I was never your Average Joe.  I hate being average or normal or pedestrian for that matter.  I am always stubborn and arrogant.  I am restless. I am ambitious.  I know that I am destined to be great, and that I can never personify or achieve such greatness while trapped in my own Utopia, comfortably sitting on my executive chair in an air-conditioned office facing my flat screen monitor inside my well-appointed cubicle.  These are my faults and I am proud to have these virtues running in my veins.  To go up, to achieve greatness, I must give up the things that although provides for my own instant gratification, would in the long run become the very hindrance to my own self actualization.


Life is a cycle.  If I will not leave now, I will miss the next one.

And if I do not leave now, I am afraid that I would not have the capacity to find any reason or courage in the future to leave.  I will rot and I will die.  If I am no longer learning any thing  new, or does not push myself to the wall with exciting, challenging, never-done-before endeavors, then I am not growing anymore.  Life is too short, I shall not waste it.

I am giving up stability over uncertainty.  I am giving up security over my own freedom.  Freedom to chart my own destiny, freedom to allow myself the full benefits of the mysteries that surround life in general.  Freedom to learn and to unlearn.  Freedom to become what I wanted to be.  Security on the other hand, and quite paradoxically is constricting, suffocating and stymying.  It secures your body but imprisons your spirit.  It kills your ability to dream big dreams.  It annihilates the greatness in us.

APTOPIX Germany Athletics Worlds

I am a big fish in a small pond, not anymore.  I’m taking one step backward only to gain a momentum for the big jump into the big pond.



I paid the government P116,065.00 in personal income tax last year.

That’s a hold-up amounting to at least two or three months salary, and it goes puff! like a burst bubble.  I didn’t even had the chance to get hold of the money I paid, just so I can say, “dumaan lang sa palad ko“.

Income taxes are withheld from source.  In my case, as in the case of many other employees, my employer deducts a portion of my salary each pay day as my tax due to the government. 

Robert Kiyosaki was right when he said that people in the E (employment) quadrant pays first the government before they pay themselves.  In contrast to the rich people, or those who are in the B (Big Business) quadrant, who pays themselves first before they pay the government.

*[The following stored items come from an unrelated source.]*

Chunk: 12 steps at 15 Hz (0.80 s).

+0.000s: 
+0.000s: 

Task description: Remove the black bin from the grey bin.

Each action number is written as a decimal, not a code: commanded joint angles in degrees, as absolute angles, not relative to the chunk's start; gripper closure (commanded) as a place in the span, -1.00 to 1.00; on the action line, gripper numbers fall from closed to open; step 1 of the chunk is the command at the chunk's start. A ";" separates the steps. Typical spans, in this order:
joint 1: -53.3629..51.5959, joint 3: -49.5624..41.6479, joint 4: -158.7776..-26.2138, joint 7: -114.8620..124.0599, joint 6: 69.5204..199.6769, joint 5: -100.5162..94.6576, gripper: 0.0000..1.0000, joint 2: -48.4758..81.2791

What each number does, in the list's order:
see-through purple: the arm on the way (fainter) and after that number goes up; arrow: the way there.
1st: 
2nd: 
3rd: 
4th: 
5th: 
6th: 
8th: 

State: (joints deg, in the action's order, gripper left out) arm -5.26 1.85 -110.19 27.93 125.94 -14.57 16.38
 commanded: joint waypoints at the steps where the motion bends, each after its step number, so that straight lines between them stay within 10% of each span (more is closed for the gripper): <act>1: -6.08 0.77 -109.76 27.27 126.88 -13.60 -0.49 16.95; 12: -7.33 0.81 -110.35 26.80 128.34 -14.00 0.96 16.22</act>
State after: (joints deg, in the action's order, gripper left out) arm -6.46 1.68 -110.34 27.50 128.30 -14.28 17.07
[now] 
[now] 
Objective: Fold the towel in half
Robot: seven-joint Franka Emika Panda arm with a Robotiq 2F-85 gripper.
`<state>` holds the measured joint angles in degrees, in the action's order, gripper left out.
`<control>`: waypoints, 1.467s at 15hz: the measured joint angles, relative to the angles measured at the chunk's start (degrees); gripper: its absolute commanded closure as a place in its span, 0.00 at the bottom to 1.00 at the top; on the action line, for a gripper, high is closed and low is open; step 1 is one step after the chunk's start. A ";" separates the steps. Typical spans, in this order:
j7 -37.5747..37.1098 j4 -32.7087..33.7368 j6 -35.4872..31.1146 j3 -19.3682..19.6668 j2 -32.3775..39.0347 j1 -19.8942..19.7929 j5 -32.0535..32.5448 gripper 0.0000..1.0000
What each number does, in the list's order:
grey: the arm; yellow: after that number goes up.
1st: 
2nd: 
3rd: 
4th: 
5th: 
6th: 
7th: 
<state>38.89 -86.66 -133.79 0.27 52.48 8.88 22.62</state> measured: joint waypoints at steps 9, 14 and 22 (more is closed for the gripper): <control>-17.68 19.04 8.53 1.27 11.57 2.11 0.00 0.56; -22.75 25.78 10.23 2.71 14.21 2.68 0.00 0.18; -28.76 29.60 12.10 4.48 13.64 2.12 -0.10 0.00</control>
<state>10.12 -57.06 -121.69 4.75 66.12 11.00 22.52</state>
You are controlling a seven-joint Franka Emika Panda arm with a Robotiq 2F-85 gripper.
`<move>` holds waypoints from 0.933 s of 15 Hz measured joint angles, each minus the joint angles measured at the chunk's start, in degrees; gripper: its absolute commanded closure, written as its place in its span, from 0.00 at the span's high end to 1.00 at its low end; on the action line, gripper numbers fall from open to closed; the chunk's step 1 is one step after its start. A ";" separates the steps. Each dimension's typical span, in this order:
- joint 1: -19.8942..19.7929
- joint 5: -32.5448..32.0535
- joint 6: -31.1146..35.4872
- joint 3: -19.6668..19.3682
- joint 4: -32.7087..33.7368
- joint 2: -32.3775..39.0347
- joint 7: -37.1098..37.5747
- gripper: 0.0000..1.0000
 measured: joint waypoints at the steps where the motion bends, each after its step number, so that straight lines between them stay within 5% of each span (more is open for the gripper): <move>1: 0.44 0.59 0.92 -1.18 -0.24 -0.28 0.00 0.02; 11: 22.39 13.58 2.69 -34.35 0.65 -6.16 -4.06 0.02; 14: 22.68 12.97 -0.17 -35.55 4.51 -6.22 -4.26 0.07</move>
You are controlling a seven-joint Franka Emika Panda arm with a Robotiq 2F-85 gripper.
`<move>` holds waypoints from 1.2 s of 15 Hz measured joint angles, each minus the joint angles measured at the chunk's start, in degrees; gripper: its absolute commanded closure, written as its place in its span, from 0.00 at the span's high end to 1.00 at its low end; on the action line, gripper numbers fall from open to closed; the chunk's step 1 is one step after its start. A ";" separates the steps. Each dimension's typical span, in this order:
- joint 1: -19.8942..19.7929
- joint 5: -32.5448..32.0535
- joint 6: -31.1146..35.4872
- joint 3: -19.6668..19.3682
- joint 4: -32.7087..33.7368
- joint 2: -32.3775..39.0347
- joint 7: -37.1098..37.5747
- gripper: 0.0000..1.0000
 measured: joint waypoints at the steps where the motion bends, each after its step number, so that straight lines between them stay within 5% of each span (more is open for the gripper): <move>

Our tax structure is very much skewed in favor of corporations.  Business owners can charge their lunch, dinner, recreation, vacations, gadgets and whatnots to their company’s expenses.  The more they spend, the less corporate income tax they pay.  The formula for computing corporate income tax, in its simplest form is: revenue less expenses equals net profit.  Thirty one percent of the net profit goes to the government as tax.

Did you get my point then?  Business owners are taxed after they have paid themselves with all the luxuries they can afford.  They can even declare a net loss just by spending every penny they earn so they wouldn’t have to pay taxes. 

Meanwhile, salaried workers are taxed even before they get their monthly paycheck.  And it does not stop there.  We are also taxed every time we buy clothes, eat out,  fill up our gas tank, watch a movie, ride an airplane, etc. 

Terrible, you might say but that is just the way it is.  The middleclass runs our economy because most middleclass are employees and it is from employees that taxes are collected almost sweat-free.

We are in a rat race.  We work our butt like there is no more tomorrow, drain our body and mind, beat deadlines like hell all in the name of what– a promotion that comes seldom and sporadically?  a raise just to be taxed some more?  an illustrious career?  Is it worth it?

The solution I believe, is to find a way out of the rat race.  To do that, we must change our mindset and learn to think like a rich man.  The first step is to ensure that we are financially literate.